Steve Kerr gives his team an advantage because he knows these championship situations all too well. As a Bull, and a Spur, he was able to lock in a part of a defensive unit, and also make crucial shots in the most pressure packed spots while playing his role on offense. There is no substitute for experience, and Kerr has that in great amounts as a player, despite his playoff experience as a head coach. Kerr’s pretty much been masterful in his handling of rotations and managing to tinker with his group to constantly keep the offense precise and the defense stingy. David Blatt brings an international flair to the NBA that has at times been ingenious in utilizing James around a carousel of role players.
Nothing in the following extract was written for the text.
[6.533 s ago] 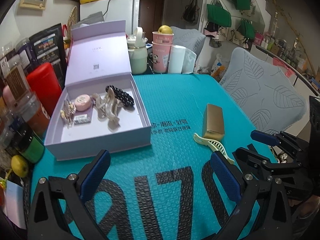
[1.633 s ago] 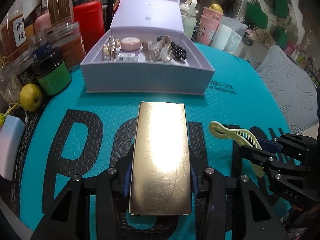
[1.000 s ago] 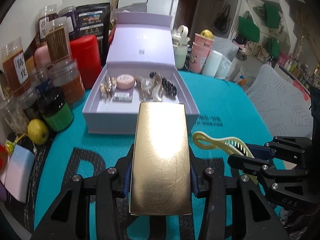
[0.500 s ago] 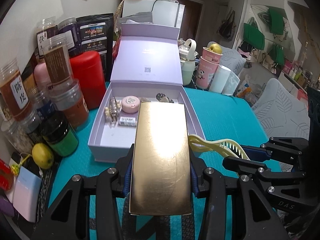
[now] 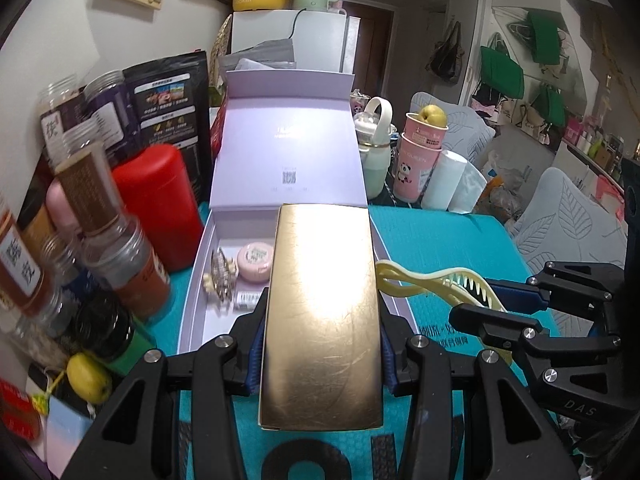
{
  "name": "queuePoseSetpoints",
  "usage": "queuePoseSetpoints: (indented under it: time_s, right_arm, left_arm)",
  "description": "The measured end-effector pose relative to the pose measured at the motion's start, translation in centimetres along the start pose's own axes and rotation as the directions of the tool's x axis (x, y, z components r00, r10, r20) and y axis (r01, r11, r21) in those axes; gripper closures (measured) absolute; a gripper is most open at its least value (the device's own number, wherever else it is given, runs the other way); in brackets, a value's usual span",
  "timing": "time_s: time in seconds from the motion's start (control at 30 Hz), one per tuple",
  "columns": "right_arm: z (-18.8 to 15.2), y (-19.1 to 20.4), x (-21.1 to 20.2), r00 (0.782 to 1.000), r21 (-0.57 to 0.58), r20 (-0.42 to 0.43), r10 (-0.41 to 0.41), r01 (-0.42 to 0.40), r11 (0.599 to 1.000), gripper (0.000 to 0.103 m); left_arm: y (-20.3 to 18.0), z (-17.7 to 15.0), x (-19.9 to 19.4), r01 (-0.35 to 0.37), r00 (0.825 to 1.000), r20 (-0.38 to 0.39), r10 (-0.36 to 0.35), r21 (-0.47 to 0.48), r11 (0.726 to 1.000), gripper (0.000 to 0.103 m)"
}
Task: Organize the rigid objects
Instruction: 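Lower the gold box and cream claw clip into the gift box with both grippers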
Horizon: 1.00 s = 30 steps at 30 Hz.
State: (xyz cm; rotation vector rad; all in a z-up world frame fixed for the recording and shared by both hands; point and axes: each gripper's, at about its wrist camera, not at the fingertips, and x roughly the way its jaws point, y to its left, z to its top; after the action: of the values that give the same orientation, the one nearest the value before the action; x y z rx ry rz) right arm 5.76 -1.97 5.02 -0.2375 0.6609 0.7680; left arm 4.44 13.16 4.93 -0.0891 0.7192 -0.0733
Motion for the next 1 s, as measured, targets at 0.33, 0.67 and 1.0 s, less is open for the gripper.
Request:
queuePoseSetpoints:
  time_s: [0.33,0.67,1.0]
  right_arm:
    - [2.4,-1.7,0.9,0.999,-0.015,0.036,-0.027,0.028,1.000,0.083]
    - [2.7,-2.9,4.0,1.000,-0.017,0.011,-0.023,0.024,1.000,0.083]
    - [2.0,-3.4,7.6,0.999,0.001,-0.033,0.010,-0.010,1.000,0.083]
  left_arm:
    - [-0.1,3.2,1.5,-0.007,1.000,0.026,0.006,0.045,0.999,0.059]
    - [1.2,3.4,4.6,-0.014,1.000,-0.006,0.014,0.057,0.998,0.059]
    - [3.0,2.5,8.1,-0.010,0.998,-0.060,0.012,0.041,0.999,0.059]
Blatt’s offensive structure has not been simple even if the star that is LeBron James makes it seem so; other times his scheme has been maddening as evidenced by the timeout fiasco where he called a deciding play for anyone other than LeBron.

In the regular season games these two teams played, the presence of Kevin Love made the match ups much different than what we will see in these NBA Finals. The best player in the world will be featured in this series as well as the best shooter in the game of basketball.
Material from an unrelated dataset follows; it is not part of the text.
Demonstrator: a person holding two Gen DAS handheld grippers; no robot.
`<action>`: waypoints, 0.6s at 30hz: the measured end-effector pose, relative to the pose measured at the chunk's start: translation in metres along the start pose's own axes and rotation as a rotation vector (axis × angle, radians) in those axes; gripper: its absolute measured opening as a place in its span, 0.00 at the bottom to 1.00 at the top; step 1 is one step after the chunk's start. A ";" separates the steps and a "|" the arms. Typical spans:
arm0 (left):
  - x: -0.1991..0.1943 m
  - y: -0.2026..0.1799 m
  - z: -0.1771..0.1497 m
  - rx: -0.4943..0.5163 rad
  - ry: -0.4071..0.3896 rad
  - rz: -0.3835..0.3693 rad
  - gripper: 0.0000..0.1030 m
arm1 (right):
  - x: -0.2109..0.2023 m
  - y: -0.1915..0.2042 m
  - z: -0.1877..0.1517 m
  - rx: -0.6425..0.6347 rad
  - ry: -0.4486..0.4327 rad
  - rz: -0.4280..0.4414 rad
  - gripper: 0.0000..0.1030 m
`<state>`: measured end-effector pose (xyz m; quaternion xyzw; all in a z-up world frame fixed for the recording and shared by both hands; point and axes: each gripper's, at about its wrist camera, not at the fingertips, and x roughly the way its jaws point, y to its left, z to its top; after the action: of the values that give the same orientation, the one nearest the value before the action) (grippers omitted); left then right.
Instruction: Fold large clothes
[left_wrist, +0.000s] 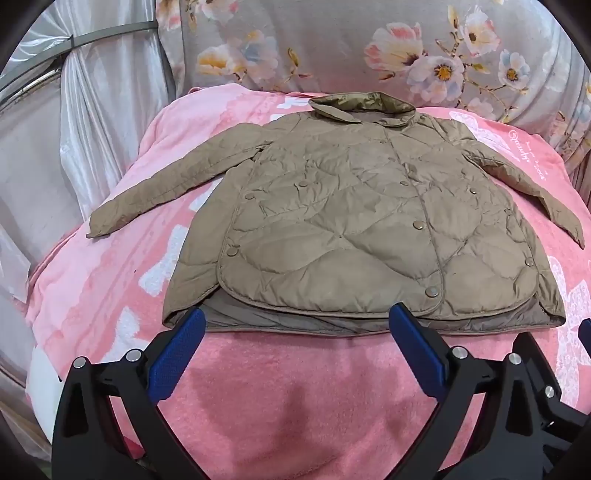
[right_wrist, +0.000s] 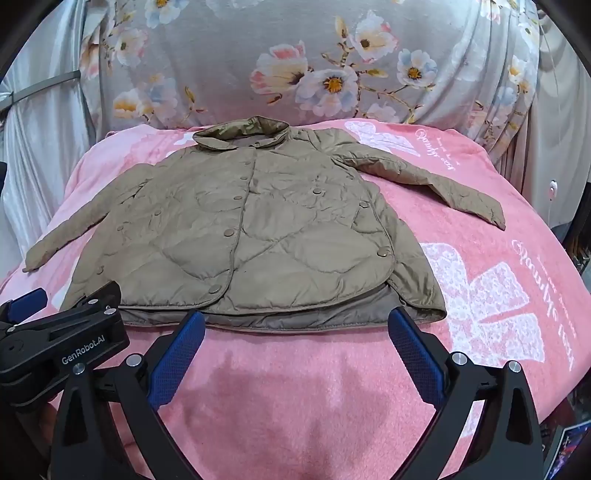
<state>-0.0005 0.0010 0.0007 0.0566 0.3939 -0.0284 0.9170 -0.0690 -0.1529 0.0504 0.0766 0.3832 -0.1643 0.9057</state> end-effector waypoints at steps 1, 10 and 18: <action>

Great shooting is an almighty equalizer. If Golden State is able to shoot consistently in this series they will make Cleveland’s margin for error incredibly small. Primary ball handlers Irving and James will have to make the right decision 8 times out of 10 and that is no easy task. I expect the Cavaliers to play exclusively out of pick and roll type situations which will create space for Irving and James to move to their strong hand with the ball going towards the cup. Golden State will then have to decide if it’s more prudent to switch and play the rotations or to stay attached to James and Irving coming off of ball screens. Giving up jump shots off the dribble to Cleveland may seem like a good idea. but if James, Irving and Smith get into a rhythm the prospect of giving up 35+ points to one player becomes a real possibility. I do not think Golden State can win that way.
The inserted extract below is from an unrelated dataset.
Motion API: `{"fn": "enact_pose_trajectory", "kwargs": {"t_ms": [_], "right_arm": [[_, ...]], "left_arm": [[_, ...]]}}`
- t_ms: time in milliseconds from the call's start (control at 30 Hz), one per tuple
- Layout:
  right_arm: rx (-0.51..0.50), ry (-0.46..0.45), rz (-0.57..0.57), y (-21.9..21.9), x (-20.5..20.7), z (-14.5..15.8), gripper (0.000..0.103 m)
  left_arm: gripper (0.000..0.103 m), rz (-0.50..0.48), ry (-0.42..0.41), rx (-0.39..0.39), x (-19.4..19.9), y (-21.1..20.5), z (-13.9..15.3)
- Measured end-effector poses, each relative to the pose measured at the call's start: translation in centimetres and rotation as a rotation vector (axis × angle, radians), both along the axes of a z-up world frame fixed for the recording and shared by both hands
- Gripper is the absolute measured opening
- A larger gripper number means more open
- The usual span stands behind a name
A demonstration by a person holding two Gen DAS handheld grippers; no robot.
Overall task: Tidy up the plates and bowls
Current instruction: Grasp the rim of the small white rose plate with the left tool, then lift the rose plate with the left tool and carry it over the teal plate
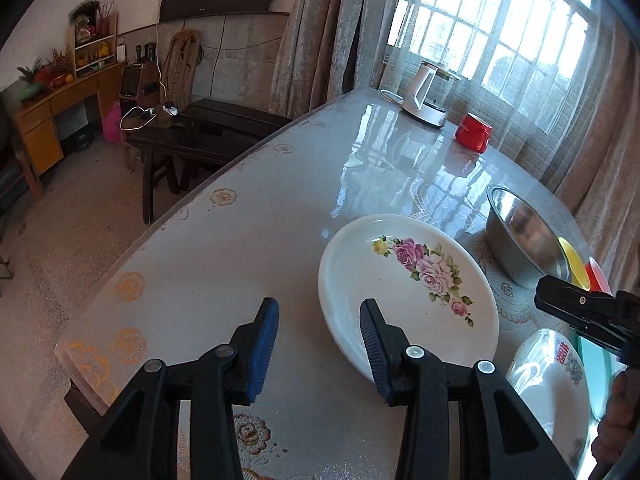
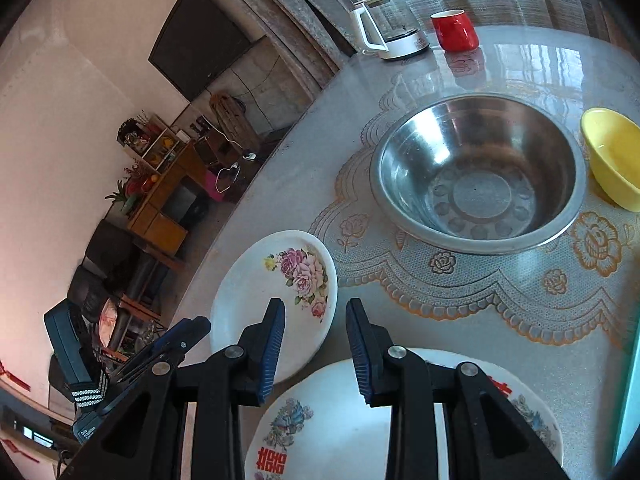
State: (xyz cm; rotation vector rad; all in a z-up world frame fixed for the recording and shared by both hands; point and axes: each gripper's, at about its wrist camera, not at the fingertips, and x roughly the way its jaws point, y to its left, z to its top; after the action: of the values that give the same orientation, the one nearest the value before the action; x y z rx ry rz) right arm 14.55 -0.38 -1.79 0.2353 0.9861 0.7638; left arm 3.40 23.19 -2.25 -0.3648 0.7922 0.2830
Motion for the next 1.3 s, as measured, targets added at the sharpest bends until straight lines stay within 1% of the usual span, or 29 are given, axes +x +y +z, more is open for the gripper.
{"fn": "enact_pose_trajectory", "kwargs": {"t_ms": [167, 233, 333, 433, 467, 500, 533, 567, 633, 700, 767, 833, 933, 1000, 1133, 1300], "right_arm": [[-0.091, -0.004, 0.035, 3.2, 1.6, -1.0, 0.029], [-0.143, -0.011, 0.035, 4.2, 2.0, -1.4, 0.029], [-0.201, -0.02, 0.043, 5.2, 2.5, -2.1, 0.026], [-0.233, -0.008, 0.054, 5.7, 2.9, -3.0, 0.024], [-0.249, -0.003, 0.056, 5.9, 3.0, -3.2, 0.023], [-0.256, 0.003, 0.057, 6.1, 3.1, -3.5, 0.021], [-0.255, 0.01, 0.067, 6.3, 3.2, -3.7, 0.018], [-0.256, 0.004, 0.08, 6.4, 3.2, -3.7, 0.017], [-0.278, -0.021, 0.087, 6.5, 2.9, -3.7, 0.017], [-0.268, -0.017, 0.082, 6.3, 2.9, -3.7, 0.017], [-0.229, -0.005, 0.071, 5.9, 3.0, -3.5, 0.017], [-0.202, -0.021, 0.07, 5.4, 2.9, -3.0, 0.017], [-0.154, -0.023, 0.072, 4.9, 2.8, -2.1, 0.017], [-0.148, -0.037, 0.069, 4.5, 2.7, -1.9, 0.017], [-0.115, -0.033, 0.057, 3.4, 2.2, -1.5, 0.017], [-0.07, -0.051, 0.015, 0.8, 1.2, -0.3, 0.018]], "left_arm": [[0.042, -0.039, -0.01, -0.054, 0.4, 0.9, -1.0], [0.041, -0.055, -0.01, -0.069, 0.6, 1.0, -1.4], [0.038, -0.078, -0.009, -0.078, 1.1, 0.9, -1.8], [0.035, -0.105, -0.005, -0.091, 1.8, 0.6, -2.1], [0.035, -0.114, -0.007, -0.091, 2.0, 0.4, -2.2], [0.032, -0.119, -0.009, -0.071, 2.3, 0.0, -2.2], [0.029, -0.126, -0.008, -0.053, 2.5, -0.3, -2.2], [0.027, -0.139, -0.007, -0.052, 2.7, -0.5, -2.2], [0.027, -0.136, -0.007, -0.031, 2.9, -1.0, -2.2], [0.027, -0.145, -0.007, -0.007, 2.9, -1.2, -2.2], [0.027, -0.148, -0.011, -0.044, 2.8, -0.8, -2.2], [0.027, -0.15, -0.019, -0.071, 2.8, -0.6, -2.1], [0.027, -0.152, -0.036, -0.062, 2.6, -0.9, -1.5], [0.027, -0.159, -0.055, -0.061, 2.4, -1.0, -1.0], [0.027, -0.177, -0.08, -0.037, 2.3, -1.8, 0.1], [0.027, -0.233, -0.108, -0.015, 2.4, -3.8, 1.6]]}}
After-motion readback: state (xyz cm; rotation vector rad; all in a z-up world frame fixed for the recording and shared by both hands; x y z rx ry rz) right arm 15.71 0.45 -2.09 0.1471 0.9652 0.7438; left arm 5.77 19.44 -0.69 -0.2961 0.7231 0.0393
Cleveland will have to dictate how the game is played by controlling pace and eliminating the Warriors chances at easy jump shots. Everything that Golden State wants to do offensively starts and ends with marksmanship. Driving lanes open, post up opportunities are readily available and cutters become easier to find when a defense is first and foremost concerned with staying attached to shooters. What I love about Golden State is their patience and determination to find and take a better shot. They consistently pass up a good look in order to find a better look. If they maintain that characteristic, they will have success in these Finals.

Aside of observations about both teams and giving some small insights as to how this series will break down, I will make a prediction.

Cavaliers in 7 — with LeBron James averaging 33/14/11 over the course of the series. Steph Curry will fight valiantly, but miss a game winner in the 7th contest over the outstretched arm of LeBron to end a classic, epic series.